My kids have been liking my Super Gemini actually. I think they may naturally go for sliders
i would go for the cheap behringer models. they are playfull and the kids can explore sounds and rhythms. TD-6, RD-3, Edge, Crave.
they can start with one system and can expand it if they stick to the music.
and if they wanna learn electronic music on a pc or mac, show them sonic pi, its free and has a great tutorial. chatgpt can help with the code
I finally got an iPad recently and the amount of super fun intuitive apps out there for making music is insane. A lot of them also run on iphone too and probably a lot would run on old iphones!
Add a midi controller for that hardware feel if you really need to.
Yeah the iPad is great for this, although my lad tends prefer jumping in to Sneaky Sasquatch
A lot depends on age and interests, for a small kid I think this Casio is great and cheap, drum pads as well as nice small keys
Kids are not stupid… Digitakt 1
All 3 of my kids have really gravitated towards the OP-1. It’s extremly inviting. But it’s a very expensive device to buy a kid, so that is kind of out of the question. My youngest really digs the Octatrack as well, he loves playing with the fader (I don’t blame him)
What I have noticed with all my kids is that something with proper keys is very inviting to play. So my best bet would actually be a Reface CS.
With the CS you have a great and fairly simple knob per function synth, which really invites you to play.
This makes perfect sense but I’m shuddering at the thought of getting the money together for an OP-1 only for it immediately to get lost or flushed down the toilet or something. But it would be ideal.
Was also thinking of the Reface Rhodes as my fella’s next step, and possibly if he shows enough interest in a few years something like an Astrolab in the home piano type space.
Last night I was pulling some stuff out of my ‘need to get rid of’ box when my youngest son (low teens) found my little Nanobox Razzmatazz and wanted to play around with it. (he’s already in band and loves music and is constantly humming whatever songs they’re working on)
So I popped it over to him along with an old Novation controller with some pads and showed him how to hook them up and start finger-drumming.
Fast forward to today after he’d watched a few videos on the subject of controllers and midi and the razzmatazz, and he’s just chuckling away, getting me to listen to his latest ‘song’ he’s working on. He got going far quicker than I did when I first started not too much older than he is, and he’s hooked.
He mentioned a friend of his who wants a drum machine so I threw that kid a model:cycles I’m not using much, and probably won’t be since I pre-ordered DNII like an idiot, but hey… now they’re getting together tomorrow after school so he can pass on his knowledge to his friend, and who knows what will happen.

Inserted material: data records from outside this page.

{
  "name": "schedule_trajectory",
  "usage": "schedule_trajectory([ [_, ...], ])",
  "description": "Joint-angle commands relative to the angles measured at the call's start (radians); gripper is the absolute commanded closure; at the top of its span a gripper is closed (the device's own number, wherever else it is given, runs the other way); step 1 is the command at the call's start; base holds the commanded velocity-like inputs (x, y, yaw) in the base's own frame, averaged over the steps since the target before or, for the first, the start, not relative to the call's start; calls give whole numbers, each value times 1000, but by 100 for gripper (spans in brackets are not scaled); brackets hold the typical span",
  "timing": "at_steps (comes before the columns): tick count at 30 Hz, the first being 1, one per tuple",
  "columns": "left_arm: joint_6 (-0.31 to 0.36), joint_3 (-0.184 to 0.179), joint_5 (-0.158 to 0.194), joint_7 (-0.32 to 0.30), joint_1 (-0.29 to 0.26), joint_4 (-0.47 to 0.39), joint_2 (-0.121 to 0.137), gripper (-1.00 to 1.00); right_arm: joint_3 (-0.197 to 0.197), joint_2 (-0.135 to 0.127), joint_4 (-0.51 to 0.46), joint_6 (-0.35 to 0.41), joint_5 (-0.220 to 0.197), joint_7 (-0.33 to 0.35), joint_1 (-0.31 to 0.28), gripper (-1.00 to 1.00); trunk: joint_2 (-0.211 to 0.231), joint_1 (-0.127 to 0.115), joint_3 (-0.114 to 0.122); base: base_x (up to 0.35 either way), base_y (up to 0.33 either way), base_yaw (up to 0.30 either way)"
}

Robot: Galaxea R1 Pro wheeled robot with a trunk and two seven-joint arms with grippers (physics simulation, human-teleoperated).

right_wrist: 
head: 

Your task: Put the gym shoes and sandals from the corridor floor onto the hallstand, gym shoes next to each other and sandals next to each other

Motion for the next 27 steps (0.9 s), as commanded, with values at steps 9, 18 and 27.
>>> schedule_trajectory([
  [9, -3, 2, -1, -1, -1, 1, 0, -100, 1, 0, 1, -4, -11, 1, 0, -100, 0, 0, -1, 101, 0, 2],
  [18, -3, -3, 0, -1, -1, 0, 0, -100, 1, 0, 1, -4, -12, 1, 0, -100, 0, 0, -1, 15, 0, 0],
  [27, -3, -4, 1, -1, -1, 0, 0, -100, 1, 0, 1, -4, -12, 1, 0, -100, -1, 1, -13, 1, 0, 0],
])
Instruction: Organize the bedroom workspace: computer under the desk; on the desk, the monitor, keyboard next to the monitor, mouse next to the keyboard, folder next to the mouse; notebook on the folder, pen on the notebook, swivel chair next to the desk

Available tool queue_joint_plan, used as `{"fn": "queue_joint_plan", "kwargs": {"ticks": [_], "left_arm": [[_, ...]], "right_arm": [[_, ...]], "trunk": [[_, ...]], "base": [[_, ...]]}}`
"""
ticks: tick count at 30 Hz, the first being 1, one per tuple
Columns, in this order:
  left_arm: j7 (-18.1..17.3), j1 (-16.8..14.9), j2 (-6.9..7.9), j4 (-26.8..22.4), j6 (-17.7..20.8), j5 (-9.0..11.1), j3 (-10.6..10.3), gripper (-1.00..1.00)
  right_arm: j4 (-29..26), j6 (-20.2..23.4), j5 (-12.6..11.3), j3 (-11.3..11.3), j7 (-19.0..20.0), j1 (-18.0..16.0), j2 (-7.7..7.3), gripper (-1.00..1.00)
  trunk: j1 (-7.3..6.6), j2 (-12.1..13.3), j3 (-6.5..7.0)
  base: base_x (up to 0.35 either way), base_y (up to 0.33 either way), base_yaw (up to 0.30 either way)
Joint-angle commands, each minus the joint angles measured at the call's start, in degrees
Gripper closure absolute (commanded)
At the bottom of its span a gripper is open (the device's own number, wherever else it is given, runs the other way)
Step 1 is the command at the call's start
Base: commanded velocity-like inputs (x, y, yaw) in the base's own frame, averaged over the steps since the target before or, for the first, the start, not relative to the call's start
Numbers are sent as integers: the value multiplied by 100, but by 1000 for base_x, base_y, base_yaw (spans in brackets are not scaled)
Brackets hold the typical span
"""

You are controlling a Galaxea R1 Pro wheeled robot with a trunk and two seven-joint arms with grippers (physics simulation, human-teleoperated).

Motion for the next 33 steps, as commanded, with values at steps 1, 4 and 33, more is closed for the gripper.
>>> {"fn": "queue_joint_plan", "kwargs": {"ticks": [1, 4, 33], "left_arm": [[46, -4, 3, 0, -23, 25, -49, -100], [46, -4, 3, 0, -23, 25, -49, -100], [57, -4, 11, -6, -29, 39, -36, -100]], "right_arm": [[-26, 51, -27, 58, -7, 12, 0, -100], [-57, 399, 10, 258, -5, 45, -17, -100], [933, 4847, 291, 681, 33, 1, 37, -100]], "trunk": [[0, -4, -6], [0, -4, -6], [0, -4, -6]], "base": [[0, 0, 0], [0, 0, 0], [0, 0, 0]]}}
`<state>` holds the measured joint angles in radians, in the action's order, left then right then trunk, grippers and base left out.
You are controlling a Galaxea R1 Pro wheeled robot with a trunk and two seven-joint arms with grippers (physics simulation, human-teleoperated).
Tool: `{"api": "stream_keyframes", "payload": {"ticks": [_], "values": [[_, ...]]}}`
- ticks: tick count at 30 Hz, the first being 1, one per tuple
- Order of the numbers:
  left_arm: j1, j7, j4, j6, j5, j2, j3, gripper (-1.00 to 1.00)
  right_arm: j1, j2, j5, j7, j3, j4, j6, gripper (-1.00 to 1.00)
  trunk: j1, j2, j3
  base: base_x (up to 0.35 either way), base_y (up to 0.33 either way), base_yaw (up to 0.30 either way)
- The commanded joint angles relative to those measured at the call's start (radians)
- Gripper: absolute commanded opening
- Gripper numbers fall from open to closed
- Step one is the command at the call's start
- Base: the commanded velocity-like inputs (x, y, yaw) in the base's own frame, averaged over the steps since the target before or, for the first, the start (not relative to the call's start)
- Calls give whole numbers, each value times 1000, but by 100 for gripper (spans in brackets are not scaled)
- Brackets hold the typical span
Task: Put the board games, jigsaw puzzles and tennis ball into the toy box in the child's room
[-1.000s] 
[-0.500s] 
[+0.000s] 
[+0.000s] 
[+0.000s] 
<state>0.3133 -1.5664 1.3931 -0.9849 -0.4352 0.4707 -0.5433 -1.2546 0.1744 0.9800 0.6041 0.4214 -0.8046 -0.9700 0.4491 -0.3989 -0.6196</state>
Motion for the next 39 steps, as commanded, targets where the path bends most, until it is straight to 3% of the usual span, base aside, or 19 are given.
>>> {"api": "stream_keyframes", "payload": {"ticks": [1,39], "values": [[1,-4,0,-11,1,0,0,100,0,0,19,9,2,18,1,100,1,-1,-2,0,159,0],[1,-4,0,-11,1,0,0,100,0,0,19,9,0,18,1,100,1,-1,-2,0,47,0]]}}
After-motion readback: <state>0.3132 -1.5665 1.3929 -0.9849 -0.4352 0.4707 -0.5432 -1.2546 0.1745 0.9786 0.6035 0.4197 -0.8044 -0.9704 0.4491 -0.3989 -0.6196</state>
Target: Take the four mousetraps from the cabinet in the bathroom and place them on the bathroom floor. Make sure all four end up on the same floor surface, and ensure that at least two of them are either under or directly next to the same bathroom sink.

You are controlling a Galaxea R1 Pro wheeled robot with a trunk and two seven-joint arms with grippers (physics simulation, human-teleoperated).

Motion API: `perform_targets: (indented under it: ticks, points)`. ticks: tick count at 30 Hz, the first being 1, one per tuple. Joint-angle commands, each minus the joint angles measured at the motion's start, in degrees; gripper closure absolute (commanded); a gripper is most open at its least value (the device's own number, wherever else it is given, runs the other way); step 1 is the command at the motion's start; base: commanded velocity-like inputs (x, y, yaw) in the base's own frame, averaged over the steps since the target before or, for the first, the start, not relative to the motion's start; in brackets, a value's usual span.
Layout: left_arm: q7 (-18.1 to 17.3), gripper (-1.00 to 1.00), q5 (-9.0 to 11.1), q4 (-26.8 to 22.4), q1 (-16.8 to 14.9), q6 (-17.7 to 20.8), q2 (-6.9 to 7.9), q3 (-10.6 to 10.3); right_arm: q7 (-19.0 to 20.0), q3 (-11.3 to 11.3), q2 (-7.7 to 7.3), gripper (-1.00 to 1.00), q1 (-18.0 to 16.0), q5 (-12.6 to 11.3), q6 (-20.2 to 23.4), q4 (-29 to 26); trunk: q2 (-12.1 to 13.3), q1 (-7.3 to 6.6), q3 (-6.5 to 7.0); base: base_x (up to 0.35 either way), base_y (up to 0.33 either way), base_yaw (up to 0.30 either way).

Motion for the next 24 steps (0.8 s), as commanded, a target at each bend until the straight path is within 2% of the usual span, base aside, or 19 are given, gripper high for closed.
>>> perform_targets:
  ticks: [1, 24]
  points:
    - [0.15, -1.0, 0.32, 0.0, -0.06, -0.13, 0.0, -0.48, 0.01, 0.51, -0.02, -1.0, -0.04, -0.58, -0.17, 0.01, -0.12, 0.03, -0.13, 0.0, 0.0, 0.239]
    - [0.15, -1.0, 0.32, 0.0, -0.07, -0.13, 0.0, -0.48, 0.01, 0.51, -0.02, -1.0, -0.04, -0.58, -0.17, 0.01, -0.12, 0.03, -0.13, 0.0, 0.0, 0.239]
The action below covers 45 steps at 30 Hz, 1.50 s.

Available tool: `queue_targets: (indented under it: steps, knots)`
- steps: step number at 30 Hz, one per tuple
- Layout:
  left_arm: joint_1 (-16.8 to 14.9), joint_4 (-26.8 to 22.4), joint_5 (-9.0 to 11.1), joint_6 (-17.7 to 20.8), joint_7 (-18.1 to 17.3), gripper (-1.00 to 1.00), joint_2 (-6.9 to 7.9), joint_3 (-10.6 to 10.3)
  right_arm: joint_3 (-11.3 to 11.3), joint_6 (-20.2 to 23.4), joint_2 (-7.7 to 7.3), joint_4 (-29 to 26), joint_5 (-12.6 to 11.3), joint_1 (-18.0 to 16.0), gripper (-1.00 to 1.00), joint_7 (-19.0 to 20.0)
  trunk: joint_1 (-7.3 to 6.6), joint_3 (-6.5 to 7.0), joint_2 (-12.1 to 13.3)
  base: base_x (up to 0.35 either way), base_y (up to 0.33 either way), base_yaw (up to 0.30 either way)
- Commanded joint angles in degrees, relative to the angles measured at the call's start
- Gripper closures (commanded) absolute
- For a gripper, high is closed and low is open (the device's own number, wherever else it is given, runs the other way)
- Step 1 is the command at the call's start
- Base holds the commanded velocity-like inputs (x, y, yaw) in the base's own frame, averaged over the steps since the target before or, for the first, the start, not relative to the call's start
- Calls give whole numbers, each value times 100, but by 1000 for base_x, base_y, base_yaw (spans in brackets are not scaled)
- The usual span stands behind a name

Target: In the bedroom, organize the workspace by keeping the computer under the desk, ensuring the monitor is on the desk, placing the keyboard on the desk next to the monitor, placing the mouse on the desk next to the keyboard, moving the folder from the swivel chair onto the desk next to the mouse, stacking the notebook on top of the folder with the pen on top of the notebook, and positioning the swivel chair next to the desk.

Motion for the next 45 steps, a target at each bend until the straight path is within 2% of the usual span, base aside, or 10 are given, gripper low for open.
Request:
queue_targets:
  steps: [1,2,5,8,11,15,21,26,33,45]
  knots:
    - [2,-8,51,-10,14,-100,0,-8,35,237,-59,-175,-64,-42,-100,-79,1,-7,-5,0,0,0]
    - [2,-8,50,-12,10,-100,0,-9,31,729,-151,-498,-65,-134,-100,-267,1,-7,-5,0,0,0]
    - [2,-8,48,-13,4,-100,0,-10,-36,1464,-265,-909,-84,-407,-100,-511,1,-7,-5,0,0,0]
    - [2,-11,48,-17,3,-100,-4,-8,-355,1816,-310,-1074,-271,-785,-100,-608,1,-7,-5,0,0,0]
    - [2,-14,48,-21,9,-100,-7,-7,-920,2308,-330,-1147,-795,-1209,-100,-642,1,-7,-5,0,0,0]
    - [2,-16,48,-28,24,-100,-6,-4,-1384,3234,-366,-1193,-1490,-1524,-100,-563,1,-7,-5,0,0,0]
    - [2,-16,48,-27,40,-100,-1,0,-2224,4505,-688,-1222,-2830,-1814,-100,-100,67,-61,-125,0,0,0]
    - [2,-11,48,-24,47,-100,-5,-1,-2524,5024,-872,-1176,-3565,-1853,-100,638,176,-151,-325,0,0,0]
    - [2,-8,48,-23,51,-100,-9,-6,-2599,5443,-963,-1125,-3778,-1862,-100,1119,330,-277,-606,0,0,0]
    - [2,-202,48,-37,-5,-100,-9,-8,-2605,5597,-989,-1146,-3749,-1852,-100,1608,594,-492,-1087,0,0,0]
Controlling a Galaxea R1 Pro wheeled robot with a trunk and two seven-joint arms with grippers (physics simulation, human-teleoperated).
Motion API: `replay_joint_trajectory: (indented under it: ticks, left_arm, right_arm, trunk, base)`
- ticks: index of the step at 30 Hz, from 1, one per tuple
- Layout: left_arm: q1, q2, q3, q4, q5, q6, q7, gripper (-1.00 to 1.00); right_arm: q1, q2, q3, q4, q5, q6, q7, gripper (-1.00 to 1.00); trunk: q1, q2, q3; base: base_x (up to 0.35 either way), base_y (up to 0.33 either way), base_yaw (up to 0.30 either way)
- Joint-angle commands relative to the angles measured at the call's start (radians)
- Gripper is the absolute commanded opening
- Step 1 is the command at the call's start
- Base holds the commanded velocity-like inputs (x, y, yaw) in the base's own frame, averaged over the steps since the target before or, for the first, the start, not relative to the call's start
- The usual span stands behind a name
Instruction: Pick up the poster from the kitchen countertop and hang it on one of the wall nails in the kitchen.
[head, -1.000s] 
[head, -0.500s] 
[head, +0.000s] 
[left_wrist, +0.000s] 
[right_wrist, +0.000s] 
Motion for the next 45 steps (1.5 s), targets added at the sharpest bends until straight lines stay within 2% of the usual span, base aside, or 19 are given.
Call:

But the glimmer in his eyes was worth far more than selling it, and I get to downsize a bit (my goal for 2025, seriously it is…).
I know neither of these is necessarily a ‘synth’ per se, but the nanobox does have more FM capabilities than I was exploring with it, and the Cycles is nice and straightforward.
Having sequencers and kick drums seems to have helped, and he’s already asking about what filters do, so there you go.
Kids pick stuff up quickly. Simple or complex, with a little guidance they just start jamming and figure things out themselves.
It’s also a nice way to get a view on his mood/thoughts/world-view. New teens stop sharing, or many of them do, and you can tell a lot by what comes out of these boxes, in my opinion. I think I’ll find it enlightening.
I’ve been testing anything and everything with my kids and nephews. Deluge is the one hit. Pioneer CD-J with the hamster dance is the other.
You can hold a Deluge in front of an infant and they can make sounds and see pretty lights. Hit play and switch between drum, bass, and lead and they will literally bang out a loop.
Load it with samples from Minecraft and other videogames and kids are captivated. They will actually argue about who gets to use it in my house. I’m at the point where I’m about to buy a second one but I still want to try giving them a Roland JDXI to see if keyboards have a chance.